If There’s No Tomorrow: Book Review

Hey, everyone!

It’s that time of the week again: book review galore. So, I finished reading If There’s No Tomorrow by Jennifer L. Armentrout, and I have so many thoughts about it.

Hey, everyone!

It’s that time of the week again: book review galore. So, I finished reading If There’s No Tomorrow by Jennifer L. Armentrout, and I have so many thoughts about it.

Synopsis: “Lena Wise is always looking forward to tomorrow, especially at the start of her senior year. She’s ready to pack in as much friend time as possible, to finish college applications, and to maybe let her childhood best friend, Sebastian, know how she really feels about him. For Lena, the upcoming year is going to be epic – one of opportunities and chances.

Until one choice, one moment, destroys everything.

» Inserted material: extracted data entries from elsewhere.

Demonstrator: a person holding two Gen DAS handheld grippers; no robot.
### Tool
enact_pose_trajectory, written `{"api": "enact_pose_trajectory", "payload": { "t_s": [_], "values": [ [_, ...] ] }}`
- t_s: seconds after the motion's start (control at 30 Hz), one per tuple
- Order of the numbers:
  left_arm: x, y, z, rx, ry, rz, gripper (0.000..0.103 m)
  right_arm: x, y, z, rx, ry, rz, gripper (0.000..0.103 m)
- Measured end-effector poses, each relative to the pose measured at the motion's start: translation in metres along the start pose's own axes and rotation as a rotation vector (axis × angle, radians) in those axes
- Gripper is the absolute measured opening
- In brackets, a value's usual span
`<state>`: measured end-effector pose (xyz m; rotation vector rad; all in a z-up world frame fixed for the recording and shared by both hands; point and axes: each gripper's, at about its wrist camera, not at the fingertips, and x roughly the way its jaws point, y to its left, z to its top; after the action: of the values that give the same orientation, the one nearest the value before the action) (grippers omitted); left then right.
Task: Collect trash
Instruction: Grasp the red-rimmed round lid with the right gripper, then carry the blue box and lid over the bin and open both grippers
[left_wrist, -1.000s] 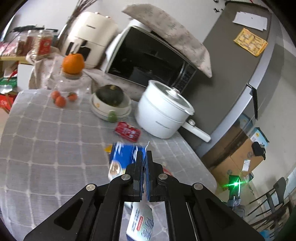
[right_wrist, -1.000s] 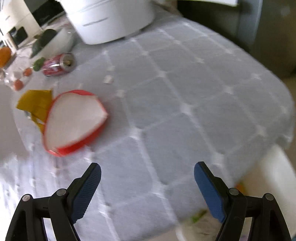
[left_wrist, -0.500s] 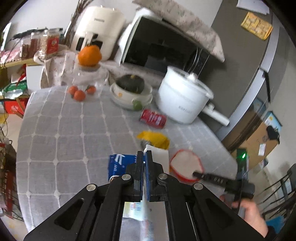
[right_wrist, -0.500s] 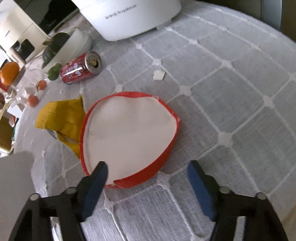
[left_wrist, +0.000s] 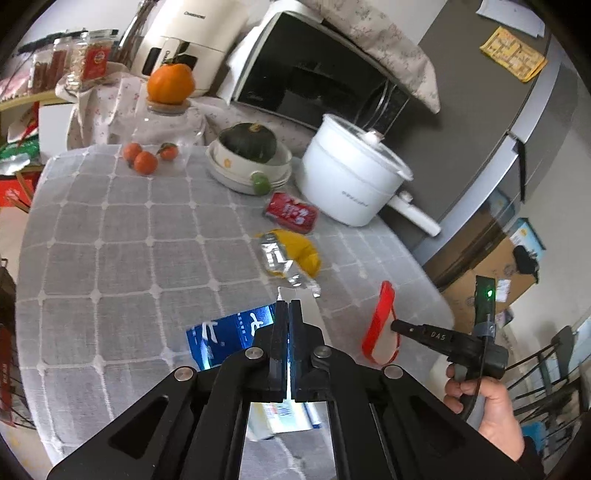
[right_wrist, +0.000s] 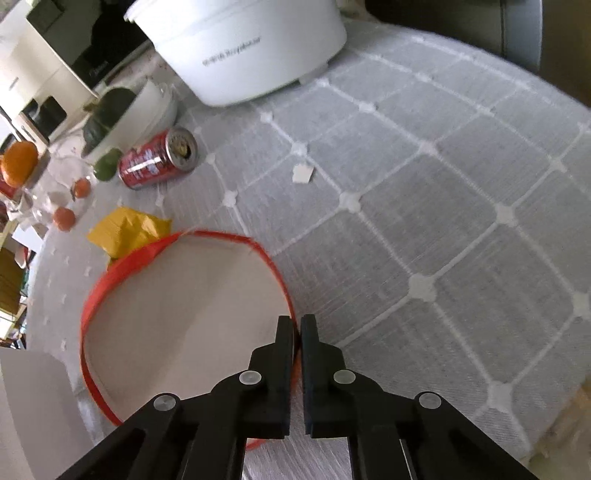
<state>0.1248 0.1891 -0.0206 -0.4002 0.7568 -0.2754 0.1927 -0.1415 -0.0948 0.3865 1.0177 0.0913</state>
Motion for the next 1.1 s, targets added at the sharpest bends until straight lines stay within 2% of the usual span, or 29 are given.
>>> {"api": "enact_pose_trajectory", "payload": {
  "t_s": [0.13, 0.3, 0.7, 0.8, 0.9, 0.93, 0.97, 1.0, 1.03, 1.07, 1.1],
  "values": [
    [-0.004, -0.017, 0.002, 0.008, -0.014, -0.051, 0.000, -0.020, -0.004, 0.001, -0.010, -0.026, -0.001, 0.002],
    [-0.004, -0.042, 0.003, 0.045, -0.030, -0.090, 0.000, -0.045, -0.016, 0.004, -0.039, -0.065, -0.050, 0.002],
    [0.003, -0.113, 0.002, 0.105, -0.047, -0.227, 0.000, -0.106, -0.081, 0.006, -0.020, -0.131, -0.159, 0.002],
    [0.013, -0.135, -0.002, 0.177, 0.027, -0.217, 0.000, -0.120, -0.102, 0.003, -0.009, -0.141, -0.186, 0.002],
    [0.030, -0.142, -0.014, 0.212, 0.090, -0.109, 0.003, -0.130, -0.126, -0.001, 0.010, -0.138, -0.213, 0.002],
    [0.038, -0.140, -0.016, 0.208, 0.115, -0.053, 0.008, -0.131, -0.135, -0.004, 0.017, -0.132, -0.222, 0.002],
    [0.043, -0.135, -0.017, 0.199, 0.132, -0.012, 0.025, -0.132, -0.140, -0.005, 0.019, -0.125, -0.229, 0.002],
    [0.046, -0.129, -0.017, 0.186, 0.144, 0.021, 0.038, -0.132, -0.147, -0.007, 0.022, -0.115, -0.238, 0.002],
    [0.047, -0.120, -0.017, 0.164, 0.146, 0.054, 0.063, -0.133, -0.155, -0.009, 0.024, -0.103, -0.245, 0.002],
    [0.049, -0.110, -0.015, 0.140, 0.142, 0.081, 0.071, -0.134, -0.158, -0.010, 0.024, -0.099, -0.248, 0.002],
    [0.050, -0.102, -0.015, 0.118, 0.142, 0.098, 0.072, -0.135, -0.163, -0.011, 0.023, -0.094, -0.252, 0.002]
  ]
}}
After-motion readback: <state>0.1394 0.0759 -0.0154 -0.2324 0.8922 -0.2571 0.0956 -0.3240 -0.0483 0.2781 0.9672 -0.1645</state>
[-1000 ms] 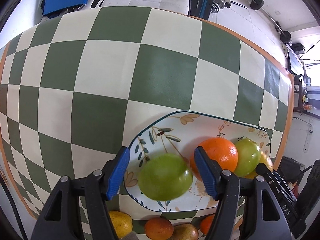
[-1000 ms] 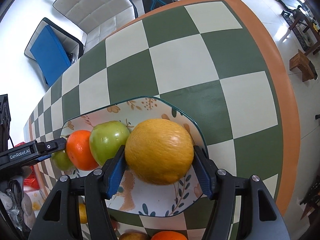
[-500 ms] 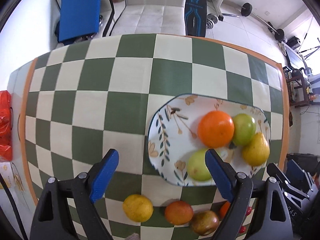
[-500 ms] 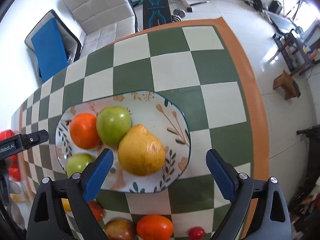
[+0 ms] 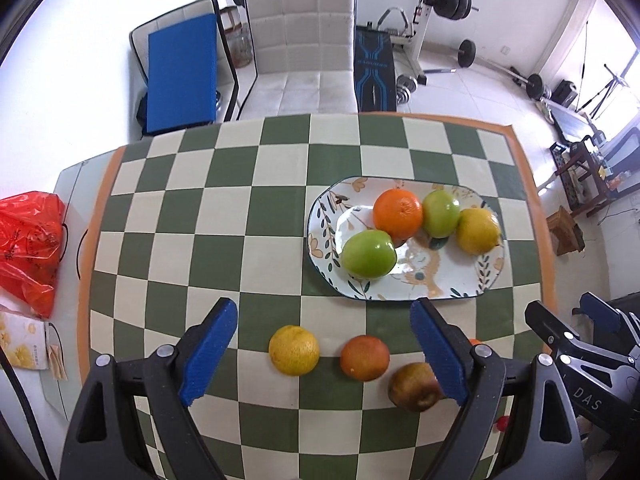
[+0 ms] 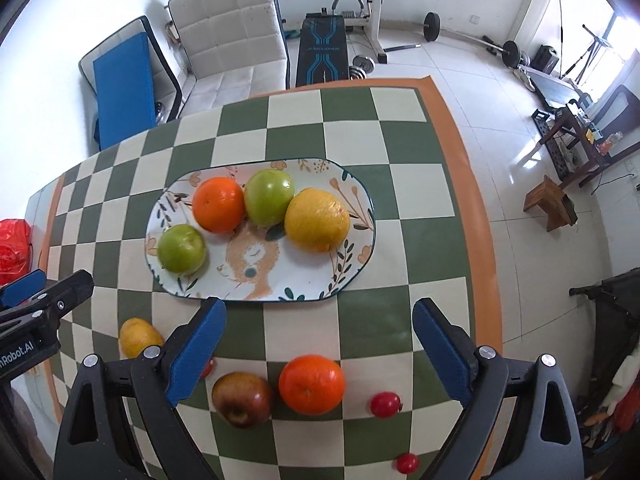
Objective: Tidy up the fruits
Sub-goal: 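Lift both open tools away from the plate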
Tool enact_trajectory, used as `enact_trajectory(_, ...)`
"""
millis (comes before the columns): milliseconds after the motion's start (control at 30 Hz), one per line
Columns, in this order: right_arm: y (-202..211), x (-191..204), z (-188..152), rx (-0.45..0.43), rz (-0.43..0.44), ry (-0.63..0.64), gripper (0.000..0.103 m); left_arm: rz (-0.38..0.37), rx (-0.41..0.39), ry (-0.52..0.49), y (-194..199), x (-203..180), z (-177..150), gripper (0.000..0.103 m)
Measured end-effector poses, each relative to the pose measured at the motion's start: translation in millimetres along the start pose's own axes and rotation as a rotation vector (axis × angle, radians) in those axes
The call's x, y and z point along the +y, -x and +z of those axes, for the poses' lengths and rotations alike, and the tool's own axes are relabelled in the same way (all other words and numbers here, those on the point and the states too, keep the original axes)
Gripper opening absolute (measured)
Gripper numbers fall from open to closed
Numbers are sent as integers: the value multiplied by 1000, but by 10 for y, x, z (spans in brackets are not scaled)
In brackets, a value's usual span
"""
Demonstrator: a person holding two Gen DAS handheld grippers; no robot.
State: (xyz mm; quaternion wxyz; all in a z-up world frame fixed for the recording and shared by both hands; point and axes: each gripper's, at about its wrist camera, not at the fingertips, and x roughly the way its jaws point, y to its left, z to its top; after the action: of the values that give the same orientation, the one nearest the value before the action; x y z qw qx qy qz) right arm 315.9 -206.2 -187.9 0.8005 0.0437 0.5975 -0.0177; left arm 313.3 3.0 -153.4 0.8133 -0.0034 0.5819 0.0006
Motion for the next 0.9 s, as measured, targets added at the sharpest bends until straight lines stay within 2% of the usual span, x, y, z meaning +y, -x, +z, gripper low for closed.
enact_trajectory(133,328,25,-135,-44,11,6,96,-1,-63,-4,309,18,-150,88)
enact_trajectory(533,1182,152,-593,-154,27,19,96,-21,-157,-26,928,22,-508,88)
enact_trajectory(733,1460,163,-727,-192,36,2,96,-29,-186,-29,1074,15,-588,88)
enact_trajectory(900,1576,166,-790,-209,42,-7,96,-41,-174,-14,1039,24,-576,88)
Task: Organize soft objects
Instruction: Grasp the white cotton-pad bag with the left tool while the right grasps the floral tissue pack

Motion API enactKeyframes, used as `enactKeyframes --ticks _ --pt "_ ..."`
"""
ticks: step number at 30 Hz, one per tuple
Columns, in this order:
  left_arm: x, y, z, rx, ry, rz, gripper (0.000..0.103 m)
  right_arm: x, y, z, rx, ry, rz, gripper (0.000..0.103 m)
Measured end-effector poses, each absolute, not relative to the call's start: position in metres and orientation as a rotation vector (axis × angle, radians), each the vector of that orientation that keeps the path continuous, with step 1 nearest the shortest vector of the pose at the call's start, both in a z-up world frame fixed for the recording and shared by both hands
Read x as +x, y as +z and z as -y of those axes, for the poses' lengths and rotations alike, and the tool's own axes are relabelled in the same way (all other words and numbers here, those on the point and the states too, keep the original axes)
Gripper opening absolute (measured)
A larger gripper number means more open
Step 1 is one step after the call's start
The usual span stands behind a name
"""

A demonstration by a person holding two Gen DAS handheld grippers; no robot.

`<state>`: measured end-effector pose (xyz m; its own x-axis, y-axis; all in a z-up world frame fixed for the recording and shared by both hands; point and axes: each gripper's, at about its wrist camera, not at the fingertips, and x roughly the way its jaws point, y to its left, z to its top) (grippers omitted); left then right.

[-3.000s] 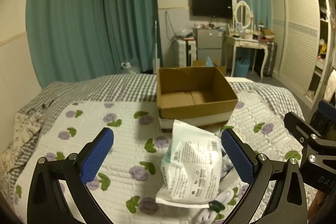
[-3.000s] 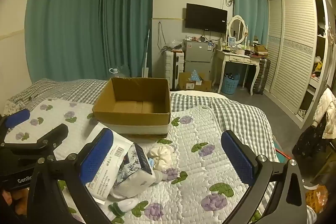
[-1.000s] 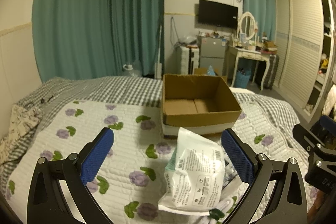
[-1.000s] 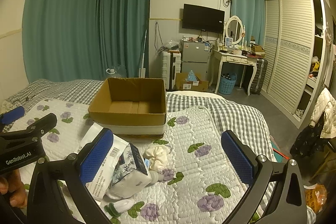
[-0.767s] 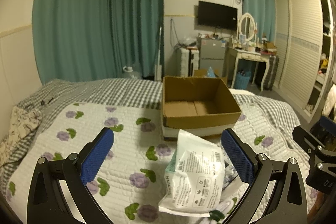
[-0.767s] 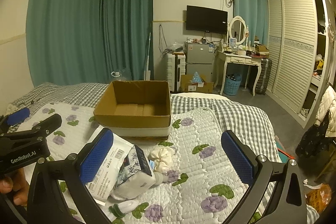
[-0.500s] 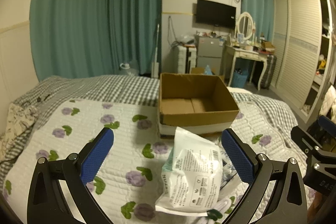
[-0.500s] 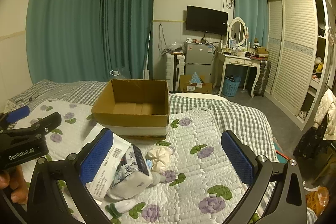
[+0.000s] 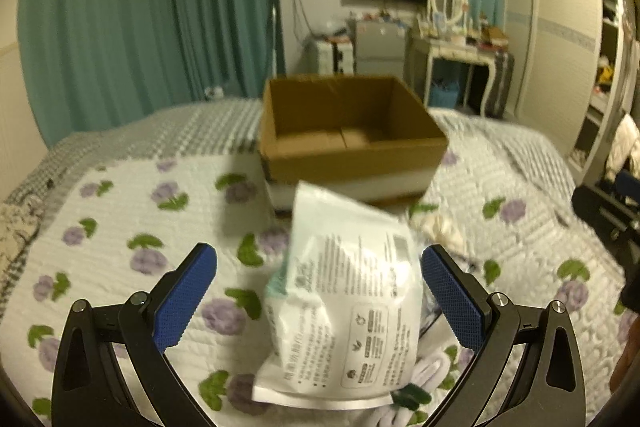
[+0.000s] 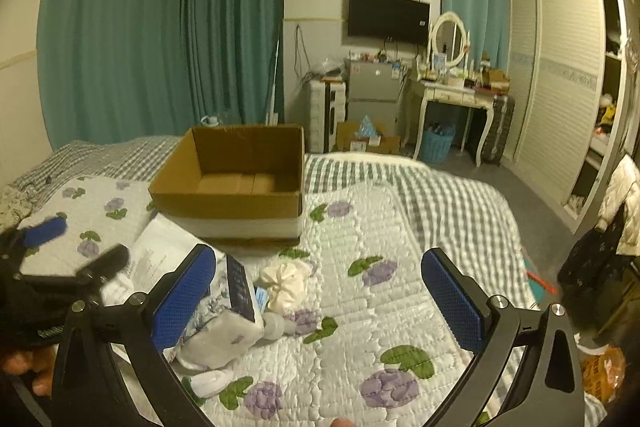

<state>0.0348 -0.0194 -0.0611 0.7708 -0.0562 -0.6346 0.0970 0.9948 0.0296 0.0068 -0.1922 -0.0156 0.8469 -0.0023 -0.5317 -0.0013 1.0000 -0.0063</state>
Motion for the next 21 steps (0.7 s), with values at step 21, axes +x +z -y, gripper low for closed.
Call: enactKeyframes --ticks 21 --pt "0.06 -0.144 0.003 0.033 -0.079 -0.917 0.095 0.061 -0.084 0.175 0.012 0.158 -0.83 0.103"
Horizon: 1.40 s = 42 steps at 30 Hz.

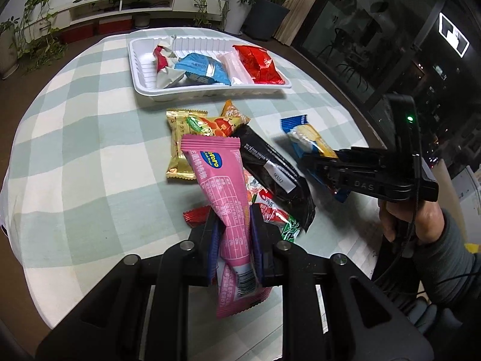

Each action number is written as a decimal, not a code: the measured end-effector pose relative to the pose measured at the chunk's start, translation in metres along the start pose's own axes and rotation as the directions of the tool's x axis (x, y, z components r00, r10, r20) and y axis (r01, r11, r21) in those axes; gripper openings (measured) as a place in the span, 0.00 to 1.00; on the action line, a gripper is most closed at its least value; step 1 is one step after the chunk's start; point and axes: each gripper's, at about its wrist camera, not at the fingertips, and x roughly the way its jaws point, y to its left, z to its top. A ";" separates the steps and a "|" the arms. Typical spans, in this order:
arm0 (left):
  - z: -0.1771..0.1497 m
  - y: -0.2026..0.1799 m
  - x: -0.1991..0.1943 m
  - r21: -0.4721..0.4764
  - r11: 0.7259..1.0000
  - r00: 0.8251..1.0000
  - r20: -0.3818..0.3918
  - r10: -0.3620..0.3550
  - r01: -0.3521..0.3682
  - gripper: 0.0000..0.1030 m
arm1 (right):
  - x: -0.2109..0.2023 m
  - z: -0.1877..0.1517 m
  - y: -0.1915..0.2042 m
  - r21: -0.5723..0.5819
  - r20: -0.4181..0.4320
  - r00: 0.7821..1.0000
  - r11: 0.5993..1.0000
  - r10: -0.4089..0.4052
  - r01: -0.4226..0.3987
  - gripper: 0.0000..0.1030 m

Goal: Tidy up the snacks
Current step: 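Carry the pink and blue packets into the white tray and open both grippers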

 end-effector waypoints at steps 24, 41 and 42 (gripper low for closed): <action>0.176 0.031 -0.026 -0.066 0.998 0.984 0.176 -0.002 0.014 0.17 | -0.117 0.124 -0.049 0.074 0.354 0.933 0.992 0.066 -0.099 0.26; 0.263 0.053 0.116 -0.083 0.995 0.998 0.036 0.053 -0.050 0.17 | 0.048 0.204 -0.020 -0.006 0.126 0.990 0.998 0.068 -0.068 0.26; 0.264 0.054 0.124 -0.082 0.995 0.998 0.025 0.058 -0.056 0.17 | 0.052 0.204 -0.019 -0.009 0.120 0.991 0.998 0.065 -0.065 0.26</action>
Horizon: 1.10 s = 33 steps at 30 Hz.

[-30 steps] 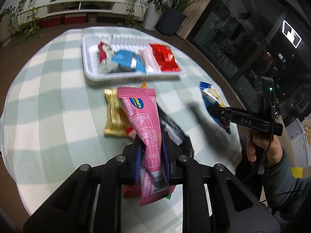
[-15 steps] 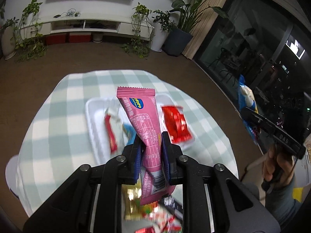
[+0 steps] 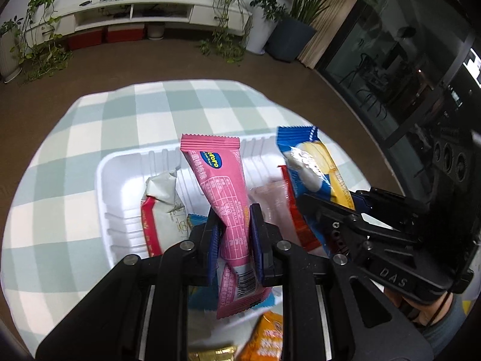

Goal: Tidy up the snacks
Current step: 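Carry the pink and blue packets into the white tray and open both grippers, then grasp the red wrapped candy with the left gripper while the right gripper grasps the black packet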

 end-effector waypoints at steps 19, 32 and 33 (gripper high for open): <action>-0.016 0.012 0.049 -0.006 0.999 0.998 -0.043 0.039 -0.040 0.23 | 0.046 -0.016 -0.004 -0.025 -0.086 0.995 0.999 -0.047 0.045 0.28; -0.022 0.013 0.007 -0.027 0.998 0.998 0.010 0.060 -0.060 0.68 | 0.020 -0.016 -0.007 -0.007 -0.038 0.998 0.999 -0.046 0.046 0.51; -0.024 0.012 0.000 -0.024 0.998 0.998 0.020 0.060 -0.059 0.72 | 0.014 -0.017 -0.008 -0.002 -0.027 0.999 0.999 -0.046 0.046 0.55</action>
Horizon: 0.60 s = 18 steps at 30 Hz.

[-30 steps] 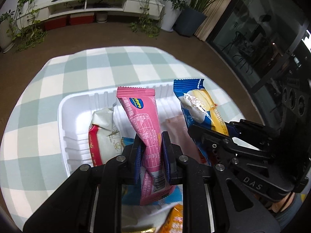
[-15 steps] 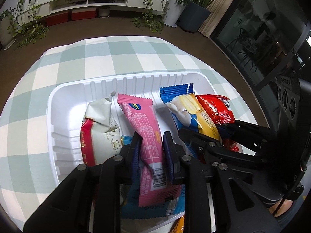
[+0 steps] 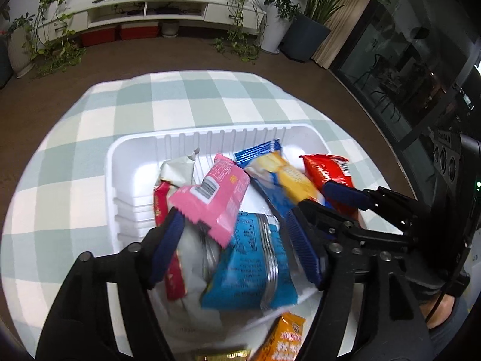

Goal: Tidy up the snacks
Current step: 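Grasp the red wrapped candy with the left gripper while the right gripper grasps the black packet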

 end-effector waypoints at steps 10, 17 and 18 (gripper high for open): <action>-0.046 -0.012 -0.095 0.007 1.000 0.991 0.130 -0.004 0.003 1.00 | -0.091 -0.035 -0.011 0.068 0.119 0.988 0.992 0.095 -0.104 0.78; -0.110 -0.023 -0.150 0.011 1.000 0.984 0.176 -0.003 0.001 1.00 | -0.145 -0.101 -0.009 0.091 0.165 0.972 0.979 0.166 -0.183 0.89; -0.121 -0.024 -0.154 0.012 1.000 0.985 0.174 0.006 -0.008 1.00 | -0.148 -0.110 -0.008 0.098 0.162 0.971 0.977 0.174 -0.192 0.89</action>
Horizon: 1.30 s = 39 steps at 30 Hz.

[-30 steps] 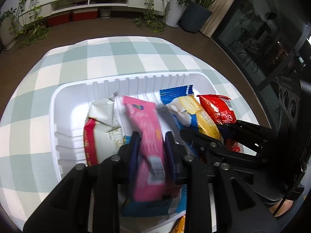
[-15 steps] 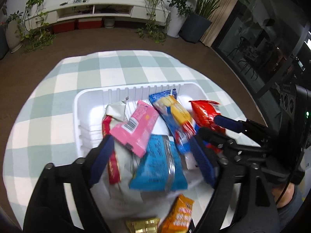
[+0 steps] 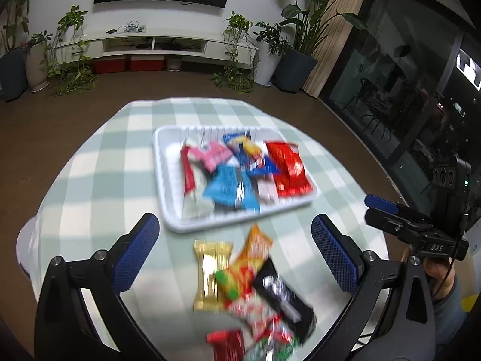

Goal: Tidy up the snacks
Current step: 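Grasp the red wrapped candy with the left gripper while the right gripper grasps the black packet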

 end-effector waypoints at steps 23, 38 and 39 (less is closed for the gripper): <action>-0.153 0.004 0.009 -0.039 0.976 0.956 -0.212 0.201 -0.213 0.98 | -0.023 -0.115 0.041 -0.047 -0.110 0.993 0.998 0.043 -0.049 0.89; -0.152 0.003 0.038 0.053 0.960 0.920 -0.273 0.279 -0.276 0.70 | -0.020 -0.123 0.043 -0.053 -0.121 0.992 0.998 0.035 -0.041 0.89; -0.153 0.002 0.038 0.059 0.958 0.919 -0.273 0.284 -0.279 0.70 | -0.020 -0.124 0.044 -0.058 -0.119 0.992 0.998 0.033 -0.040 0.89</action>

Now Lena isn’t looking forward to tomorrow. Not when friend time may never be the same. Not when college applications feel all but impossible. Not when Sebastian might never forgive her for what happened.

For what she let happen.

With the guilt growing each day, Lena knows that her only hope is to move on. But how can she move on when her and her friends’ entire existences have been redefined? How can she move on when tomorrow isn’t even guaranteed?”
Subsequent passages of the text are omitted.